There are several limitations to this analysis, most of which concern our sampling frame. We did not interview county managers, who play a critical role in local public health governance, though the role of county managers was often discussed among interviewees. County managers are especially influential within CHSAs, given their role in hiring and terminating the CHSA Director, and within LHDs with a Commissioner BOH, given the close relationship between county managers and BOCCs. Likewise, while we sought representation across each configuration, we were not able to contact and interview county commissioners from CHDs with a Commissioner BOH (in one instance the LHD director was not comfortable with them being interviewed, and in all other instances they were not reachable after several con­tact attempts). However, we were able to interview county commissioners from CHSAs governed by a Commissioner BOH, as well as county commissioners from other models.

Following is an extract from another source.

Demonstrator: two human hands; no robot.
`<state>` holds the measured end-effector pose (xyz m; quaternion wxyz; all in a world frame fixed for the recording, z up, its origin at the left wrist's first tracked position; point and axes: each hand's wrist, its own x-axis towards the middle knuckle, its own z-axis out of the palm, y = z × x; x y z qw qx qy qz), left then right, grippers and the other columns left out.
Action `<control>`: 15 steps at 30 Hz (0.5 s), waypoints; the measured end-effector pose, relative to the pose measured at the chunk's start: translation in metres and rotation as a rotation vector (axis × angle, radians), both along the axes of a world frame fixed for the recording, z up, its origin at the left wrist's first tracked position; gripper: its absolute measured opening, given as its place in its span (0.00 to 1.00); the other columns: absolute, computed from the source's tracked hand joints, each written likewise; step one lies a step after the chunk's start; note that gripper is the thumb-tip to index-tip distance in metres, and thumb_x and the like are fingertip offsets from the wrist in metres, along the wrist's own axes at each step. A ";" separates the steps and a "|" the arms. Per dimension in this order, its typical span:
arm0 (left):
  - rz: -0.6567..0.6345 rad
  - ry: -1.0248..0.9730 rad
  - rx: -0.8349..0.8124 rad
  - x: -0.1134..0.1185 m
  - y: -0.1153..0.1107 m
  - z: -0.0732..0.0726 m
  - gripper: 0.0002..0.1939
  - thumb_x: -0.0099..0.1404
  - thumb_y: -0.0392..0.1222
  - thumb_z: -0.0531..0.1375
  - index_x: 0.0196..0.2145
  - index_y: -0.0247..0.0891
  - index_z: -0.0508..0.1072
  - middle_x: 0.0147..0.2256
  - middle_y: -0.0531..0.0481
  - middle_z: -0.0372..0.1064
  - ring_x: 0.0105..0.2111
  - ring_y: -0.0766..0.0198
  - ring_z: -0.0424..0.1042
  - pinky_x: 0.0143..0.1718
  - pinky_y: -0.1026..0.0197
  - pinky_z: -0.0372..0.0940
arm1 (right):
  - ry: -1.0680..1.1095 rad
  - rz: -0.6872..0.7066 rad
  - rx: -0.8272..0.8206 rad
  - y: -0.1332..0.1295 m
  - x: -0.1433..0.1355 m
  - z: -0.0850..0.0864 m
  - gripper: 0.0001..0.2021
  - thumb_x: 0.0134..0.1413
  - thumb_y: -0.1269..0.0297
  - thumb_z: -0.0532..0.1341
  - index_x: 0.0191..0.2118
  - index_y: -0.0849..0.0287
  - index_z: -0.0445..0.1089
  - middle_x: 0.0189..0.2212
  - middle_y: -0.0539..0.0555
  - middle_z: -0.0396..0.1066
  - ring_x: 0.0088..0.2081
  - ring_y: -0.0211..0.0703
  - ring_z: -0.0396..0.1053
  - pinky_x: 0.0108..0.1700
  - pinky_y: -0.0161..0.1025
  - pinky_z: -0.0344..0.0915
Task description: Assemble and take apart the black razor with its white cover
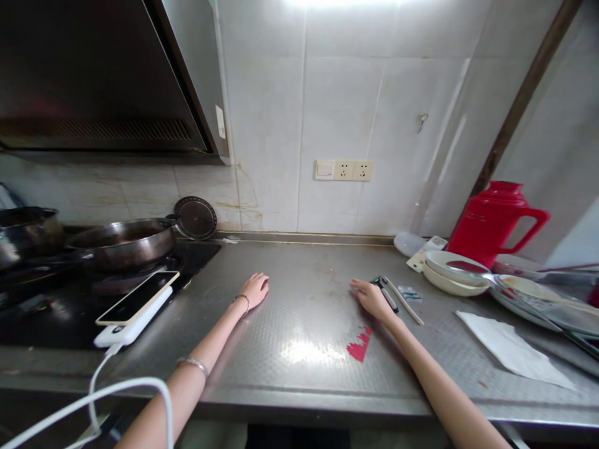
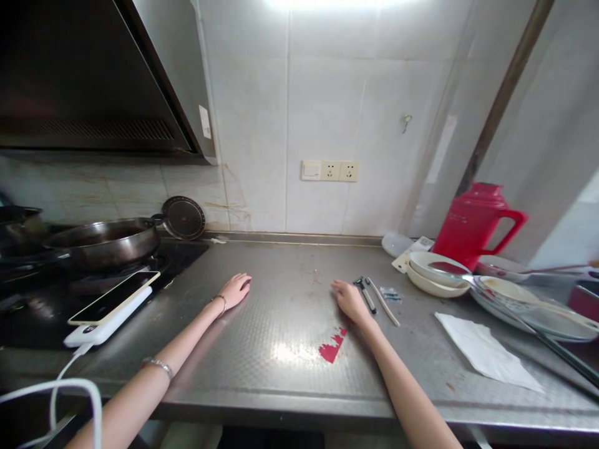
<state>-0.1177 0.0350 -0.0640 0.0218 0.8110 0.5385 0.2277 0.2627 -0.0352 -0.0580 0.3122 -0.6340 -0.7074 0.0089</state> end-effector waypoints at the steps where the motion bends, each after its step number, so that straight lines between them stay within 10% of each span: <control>1: 0.002 -0.004 -0.001 0.000 0.001 0.000 0.16 0.61 0.38 0.50 0.44 0.38 0.71 0.49 0.43 0.67 0.54 0.56 0.61 0.57 0.52 0.53 | 0.029 -0.049 0.024 -0.002 0.005 0.005 0.22 0.43 0.77 0.49 0.41 0.59 0.75 0.46 0.55 0.71 0.49 0.44 0.68 0.53 0.39 0.61; 15: -0.020 0.003 0.006 0.001 0.000 0.005 0.15 0.60 0.38 0.50 0.43 0.36 0.71 0.48 0.42 0.68 0.53 0.54 0.62 0.56 0.51 0.54 | -0.200 -0.390 -0.302 -0.036 0.056 0.043 0.11 0.45 0.66 0.54 0.25 0.62 0.74 0.27 0.66 0.74 0.33 0.55 0.73 0.30 0.37 0.62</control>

We also asked each county commissioner we interviewed about their thoughts on forming a Commissioner BOH.

Conclusions

We found that within North Carolina, a BOH is largely an underappreciated and underutilized institution across the state, even though it has the capacity to provide “invalu­able support” (Director, DHD, Appointed Board) to the LHD when it fulfills core identities that go beyond what is mini­mally required by law. We also found that variations in local restructuring—organizational, jurisdictional, governance— strongly shape the LHD-BOH relationship, either by further empowering their activity or distracting them with concerns of other agencies or local political dynamics. When consid­ering changes to local public health organization and gover­nance, local practitioners and policymakers should consider how such changes will shift this relationship before making what is often a long-term solution for public health service delivery in the community. Given the most updated results from the recent proliferation of various organization and governance models across North Carolina, current BOCCs, BOHs, and Directors should reconsider whether governance shifts that may have happened several years ago reflect what is best for community health in their locality at the present time.


Acknowledgments

We wish to acknowledge Kristi Nickodem (Assistant Professor of Public Law and Government, University of North Carolina at Chapel Hill) for her assistance in helping us understand the options and requirements for public health organization and governance models under North Carolina law, as well as her assistance in helping us con­textualize interviewee commentary.

Declaration of interests

All authors report no conflict of interest.